- [Task instructions]:
Each line from the beginning of the data below through the line containing "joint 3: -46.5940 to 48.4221" should be repeated exactly, please.

- [Data extract]:
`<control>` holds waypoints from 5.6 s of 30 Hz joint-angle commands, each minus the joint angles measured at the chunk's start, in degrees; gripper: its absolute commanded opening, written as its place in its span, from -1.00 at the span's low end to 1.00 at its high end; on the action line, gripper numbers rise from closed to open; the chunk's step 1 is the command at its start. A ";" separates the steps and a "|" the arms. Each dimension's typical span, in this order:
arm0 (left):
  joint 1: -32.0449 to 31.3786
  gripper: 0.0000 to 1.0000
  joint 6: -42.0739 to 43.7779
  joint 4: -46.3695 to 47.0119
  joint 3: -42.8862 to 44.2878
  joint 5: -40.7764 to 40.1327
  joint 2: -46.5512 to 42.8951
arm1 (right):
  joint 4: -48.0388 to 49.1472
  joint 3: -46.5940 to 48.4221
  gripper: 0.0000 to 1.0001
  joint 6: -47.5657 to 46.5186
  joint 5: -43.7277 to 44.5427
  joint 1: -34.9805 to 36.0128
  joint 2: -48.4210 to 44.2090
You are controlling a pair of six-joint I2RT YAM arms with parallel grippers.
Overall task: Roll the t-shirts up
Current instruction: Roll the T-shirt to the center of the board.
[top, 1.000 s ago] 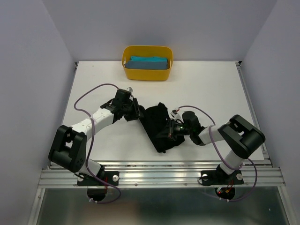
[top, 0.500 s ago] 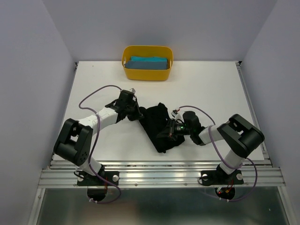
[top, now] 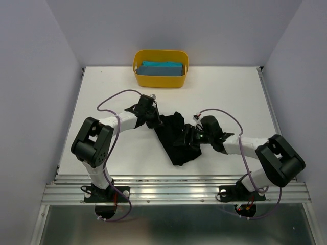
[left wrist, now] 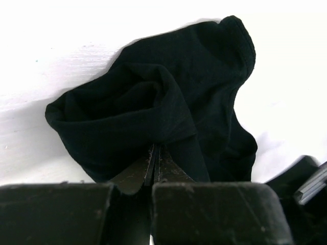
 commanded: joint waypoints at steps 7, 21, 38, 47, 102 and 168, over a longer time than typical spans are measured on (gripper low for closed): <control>-1.77 -0.88 1.55 0.62 3.76 0.22 3.17 | -36.97 13.63 0.40 -17.24 27.58 3.74 -14.79; -3.26 -0.71 2.42 -3.76 7.71 -2.59 2.56 | -36.37 15.41 -0.99 -15.23 35.49 16.93 -2.15; -2.56 0.66 -3.10 -7.48 0.26 -10.51 -14.31 | -36.19 11.71 -0.98 -12.59 39.99 16.93 -0.38; -1.60 0.64 -7.24 -0.18 -5.02 -9.45 -9.41 | -36.10 11.88 -0.99 -12.94 39.64 16.93 -1.08; -1.51 -1.00 -6.10 -10.62 1.83 -11.82 -6.49 | -51.84 29.90 0.59 -23.39 84.11 46.29 16.41; 0.16 0.92 -10.93 0.61 -12.23 -10.77 -16.26 | -26.52 15.66 -0.99 -17.77 41.31 31.35 -0.55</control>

- [Solution to this problem]:
`<control>` holds waypoints from 5.6 s of 30 Hz joint-angle commands, each minus the joint angles measured at the chunk's start, in degrees; gripper: its absolute commanded opening, written as its place in its span, from -1.00 at the span's low end to 1.00 at its high end; on the action line, gripper numbers rise from closed to open; the chunk's step 1 is the command at its start. A ";" separates the steps and a "|" the arms. Each dimension's typical span, in this order:
arm0 (left):
  joint 1: -32.0449 to 31.3786
  gripper: 0.0000 to 1.0000
  joint 6: -42.0739 to 43.7779
  joint 4: -46.3695 to 47.0119
  joint 3: -42.8862 to 44.2878
  joint 5: -40.7764 to 40.1327
  joint 2: -46.5512 to 42.8951
arm1 (right):
  joint 4: -48.0388 to 49.1472
  joint 3: -46.5940 to 48.4221

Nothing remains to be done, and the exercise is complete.